Implemented vs Deferred

Phase 5 evidence pipeline (mixed real/synthetic, labeled):
- Export + session filtering: src/sage/rl/export_dataset.py
- Synthetic collector: src/sage/rl/collect_synth.py
- Provenance label: data_source in exported rows
Training artifacts:
- BC: memory/rl/policy_bc.joblib
- Conservative policy: memory/rl/policy_cql.joblib
Evaluation artifacts:
- Reward report: datasets/reward_report.json
- Offline eval: datasets/offline_eval_cql.json
Benchmark artifacts:
- YAML task suite under src/sage/benchmarks/tasks/*.yaml (now 6 tasks)
- sage bench --out ... writes JSON artifacts
Phase 6 simulator maturity:
- Oracle suite: datasets/sim_tasks.jsonl (>=1000 tasks)

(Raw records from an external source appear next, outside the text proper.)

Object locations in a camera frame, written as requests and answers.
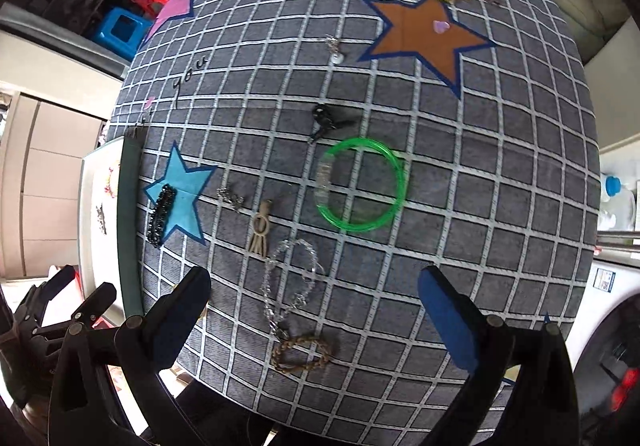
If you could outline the small silver hair clip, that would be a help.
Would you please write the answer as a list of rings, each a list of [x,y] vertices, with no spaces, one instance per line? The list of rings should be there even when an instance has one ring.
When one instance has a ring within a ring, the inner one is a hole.
[[[244,197],[242,195],[238,195],[232,189],[228,187],[218,188],[217,189],[218,199],[224,203],[231,206],[232,210],[235,212],[239,212],[242,209],[244,204]]]

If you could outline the grey checked star tablecloth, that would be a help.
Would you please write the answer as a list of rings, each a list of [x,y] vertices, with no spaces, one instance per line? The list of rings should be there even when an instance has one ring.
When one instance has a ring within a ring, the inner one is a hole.
[[[570,330],[596,239],[596,120],[561,0],[460,0],[489,40],[457,80],[364,57],[372,0],[183,0],[138,51],[110,135],[146,130],[137,225],[172,151],[213,169],[200,223],[138,241],[153,304],[209,272],[179,365],[253,417],[416,445],[465,378],[416,283],[435,262],[509,325]]]

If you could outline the beige wooden hair clip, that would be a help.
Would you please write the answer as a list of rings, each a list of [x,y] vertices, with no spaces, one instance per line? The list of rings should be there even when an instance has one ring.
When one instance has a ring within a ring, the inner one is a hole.
[[[248,251],[262,258],[268,255],[268,235],[270,232],[270,212],[272,201],[262,200],[258,211],[252,219],[252,236],[248,244]]]

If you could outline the green plastic bangle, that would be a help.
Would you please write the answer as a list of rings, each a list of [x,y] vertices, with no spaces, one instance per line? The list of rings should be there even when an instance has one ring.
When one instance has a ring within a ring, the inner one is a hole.
[[[363,233],[390,225],[405,203],[405,163],[381,141],[352,137],[329,147],[318,161],[314,205],[334,228]],[[352,210],[337,210],[338,187],[352,187]]]

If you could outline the black beaded hair clip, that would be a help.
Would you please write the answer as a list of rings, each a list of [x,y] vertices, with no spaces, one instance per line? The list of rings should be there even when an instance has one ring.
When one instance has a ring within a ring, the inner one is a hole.
[[[153,247],[160,247],[172,207],[174,206],[177,190],[171,185],[163,185],[155,201],[155,207],[150,215],[146,227],[146,239]]]

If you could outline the silver rhinestone hair clip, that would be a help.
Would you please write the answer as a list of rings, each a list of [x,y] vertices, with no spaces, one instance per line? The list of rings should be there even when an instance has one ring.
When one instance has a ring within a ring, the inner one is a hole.
[[[99,206],[96,207],[96,218],[98,219],[98,224],[100,226],[101,231],[106,236],[107,235],[107,229],[106,229],[106,221],[105,221],[105,215],[104,215],[104,210],[103,210],[103,205],[102,204],[100,204]]]

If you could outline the blue plastic stool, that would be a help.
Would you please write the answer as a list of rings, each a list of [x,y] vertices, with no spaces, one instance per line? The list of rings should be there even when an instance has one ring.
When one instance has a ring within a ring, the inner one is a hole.
[[[152,22],[128,10],[110,10],[93,30],[90,39],[129,62],[148,34]]]

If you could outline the white jewelry tray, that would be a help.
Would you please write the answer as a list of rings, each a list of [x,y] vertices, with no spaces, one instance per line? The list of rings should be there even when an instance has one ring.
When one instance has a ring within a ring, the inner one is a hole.
[[[137,255],[137,197],[141,147],[134,138],[107,141],[82,159],[78,195],[78,257],[82,290],[111,283],[116,301],[104,318],[121,325],[143,313]],[[107,235],[96,207],[103,205]]]

- Parallel runner + optional docker: src/sage/sim/parallel_runner.py, src/sage/sim/docker_runner.py
- PPO smoke: src/sage/sim/ppo.py (minimal PPO implementation)
Reproducibility docs:
- Verification matrix: docs/verification_matrix.md
- Verification script: scripts/verify_local.sh
- Artifact mapping checklist: docs/final_checklist.md

Real-run-only Phase 5 dataset at scale (no synthetic bootstrap).
Research-grade CQL / PPO training over multi-step simulator rollouts.
Published benchmark protocol outputs (e.g., full ablation tables, external-run reproducibility).
Arxiv/paper/demo-video packaging for the full RL story.